▸ **Exercise data**
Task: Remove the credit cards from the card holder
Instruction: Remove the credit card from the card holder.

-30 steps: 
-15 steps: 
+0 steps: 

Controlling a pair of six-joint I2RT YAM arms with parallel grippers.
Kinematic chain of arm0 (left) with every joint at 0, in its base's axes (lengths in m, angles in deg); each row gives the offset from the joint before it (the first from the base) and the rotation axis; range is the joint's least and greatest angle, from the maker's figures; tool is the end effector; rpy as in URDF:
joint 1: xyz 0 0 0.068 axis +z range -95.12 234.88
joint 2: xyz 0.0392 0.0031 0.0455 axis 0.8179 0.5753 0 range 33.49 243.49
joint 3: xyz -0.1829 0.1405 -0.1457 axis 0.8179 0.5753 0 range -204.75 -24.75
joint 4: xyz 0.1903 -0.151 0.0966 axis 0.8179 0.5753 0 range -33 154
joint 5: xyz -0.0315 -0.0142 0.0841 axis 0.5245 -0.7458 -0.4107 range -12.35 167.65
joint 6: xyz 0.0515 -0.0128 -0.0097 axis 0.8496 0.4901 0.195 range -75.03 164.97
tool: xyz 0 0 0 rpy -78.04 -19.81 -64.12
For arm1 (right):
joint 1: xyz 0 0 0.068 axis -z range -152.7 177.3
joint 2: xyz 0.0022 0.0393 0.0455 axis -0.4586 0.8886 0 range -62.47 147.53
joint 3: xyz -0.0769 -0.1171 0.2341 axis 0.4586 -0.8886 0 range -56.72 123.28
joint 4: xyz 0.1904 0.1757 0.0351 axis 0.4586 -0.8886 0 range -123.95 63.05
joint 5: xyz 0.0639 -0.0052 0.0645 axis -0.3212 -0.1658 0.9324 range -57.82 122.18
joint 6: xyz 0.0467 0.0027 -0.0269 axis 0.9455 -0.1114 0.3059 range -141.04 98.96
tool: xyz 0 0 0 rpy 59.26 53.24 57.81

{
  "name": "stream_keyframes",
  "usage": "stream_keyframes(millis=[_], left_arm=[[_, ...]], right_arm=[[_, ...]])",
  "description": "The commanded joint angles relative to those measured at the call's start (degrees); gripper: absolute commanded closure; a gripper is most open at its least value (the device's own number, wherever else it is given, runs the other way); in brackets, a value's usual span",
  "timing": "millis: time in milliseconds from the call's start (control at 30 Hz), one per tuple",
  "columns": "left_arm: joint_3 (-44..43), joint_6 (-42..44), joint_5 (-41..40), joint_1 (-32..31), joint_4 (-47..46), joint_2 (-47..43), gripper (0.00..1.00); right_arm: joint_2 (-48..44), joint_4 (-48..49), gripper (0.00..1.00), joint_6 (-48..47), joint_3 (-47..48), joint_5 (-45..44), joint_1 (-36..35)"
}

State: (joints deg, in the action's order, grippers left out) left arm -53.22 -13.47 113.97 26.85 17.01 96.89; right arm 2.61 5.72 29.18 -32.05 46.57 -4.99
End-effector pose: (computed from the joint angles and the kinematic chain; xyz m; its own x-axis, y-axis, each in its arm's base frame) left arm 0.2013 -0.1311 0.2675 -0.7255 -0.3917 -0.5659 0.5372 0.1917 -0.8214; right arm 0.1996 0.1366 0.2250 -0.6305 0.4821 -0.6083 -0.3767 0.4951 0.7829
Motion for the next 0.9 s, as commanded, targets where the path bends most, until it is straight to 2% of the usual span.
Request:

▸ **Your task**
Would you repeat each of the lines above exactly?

▸ **Output of the task**
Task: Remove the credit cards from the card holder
Instruction: Remove the credit card from the card holder.

-30 steps: 
-15 steps: 
+0 steps: 

Controlling a pair of six-joint I2RT YAM arms with parallel grippers.
Kinematic chain of arm0 (left) with every joint at 0, in its base's axes (lengths in m, angles in deg); each row gives the offset from the joint before it (the first from the base) and the rotation axis; range is the joint's least and greatest angle, from the maker's figures; tool is the end effector; rpy as in URDF:
joint 1: xyz 0 0 0.068 axis +z range -95.12 234.88
joint 2: xyz 0.0392 0.0031 0.0455 axis 0.8179 0.5753 0 range 33.49 243.49
joint 3: xyz -0.1829 0.1405 -0.1457 axis 0.8179 0.5753 0 range -204.75 -24.75
joint 4: xyz 0.1903 -0.151 0.0966 axis 0.8179 0.5753 0 range -33 154
joint 5: xyz -0.0315 -0.0142 0.0841 axis 0.5245 -0.7458 -0.4107 range -12.35 167.65
joint 6: xyz 0.0515 -0.0128 -0.0097 axis 0.8496 0.4901 0.195 range -75.03 164.97
tool: xyz 0 0 0 rpy -78.04 -19.81 -64.12
For arm1 (right):
joint 1: xyz 0 0 0.068 axis -z range -152.7 177.3
joint 2: xyz 0.0022 0.0393 0.0455 axis -0.4586 0.8886 0 range -62.47 147.53
joint 3: xyz -0.0769 -0.1171 0.2341 axis 0.4586 -0.8886 0 range -56.72 123.28
joint 4: xyz 0.1904 0.1757 0.0351 axis 0.4586 -0.8886 0 range -123.95 63.05
joint 5: xyz 0.0639 -0.0052 0.0645 axis -0.3212 -0.1658 0.9324 range -57.82 122.18
joint 6: xyz 0.0467 0.0027 -0.0269 axis 0.9455 -0.1114 0.3059 range -141.04 98.96
tool: xyz 0 0 0 rpy 59.26 53.24 57.81

{
  "name": "stream_keyframes",
  "usage": "stream_keyframes(millis=[_], left_arm=[[_, ...]], right_arm=[[_, ...]])",
  "description": "The commanded joint angles relative to those measured at the call's start (degrees); gripper: absolute commanded closure; a gripper is most open at its least value (the device's own number, wherever else it is given, runs the other way); in brackets, a value's usual span",
  "timing": "millis: time in milliseconds from the call's start (control at 30 Hz), one per tuple",
  "columns": "left_arm: joint_3 (-44..43), joint_6 (-42..44), joint_5 (-41..40), joint_1 (-32..31), joint_4 (-47..46), joint_2 (-47..43), gripper (0.00..1.00); right_arm: joint_2 (-48..44), joint_4 (-48..49), gripper (0.00..1.00), joint_6 (-48..47), joint_3 (-47..48), joint_5 (-45..44), joint_1 (-36..35)"
}

State: (joints deg, in the action's order, grippers left out) left arm -53.22 -13.47 113.97 26.85 17.01 96.89; right arm 2.61 5.72 29.18 -32.05 46.57 -4.99
End-effector pose: (computed from the joint angles and the kinematic chain; xyz m; its own x-axis, y-axis, each in its arm's base frame) left arm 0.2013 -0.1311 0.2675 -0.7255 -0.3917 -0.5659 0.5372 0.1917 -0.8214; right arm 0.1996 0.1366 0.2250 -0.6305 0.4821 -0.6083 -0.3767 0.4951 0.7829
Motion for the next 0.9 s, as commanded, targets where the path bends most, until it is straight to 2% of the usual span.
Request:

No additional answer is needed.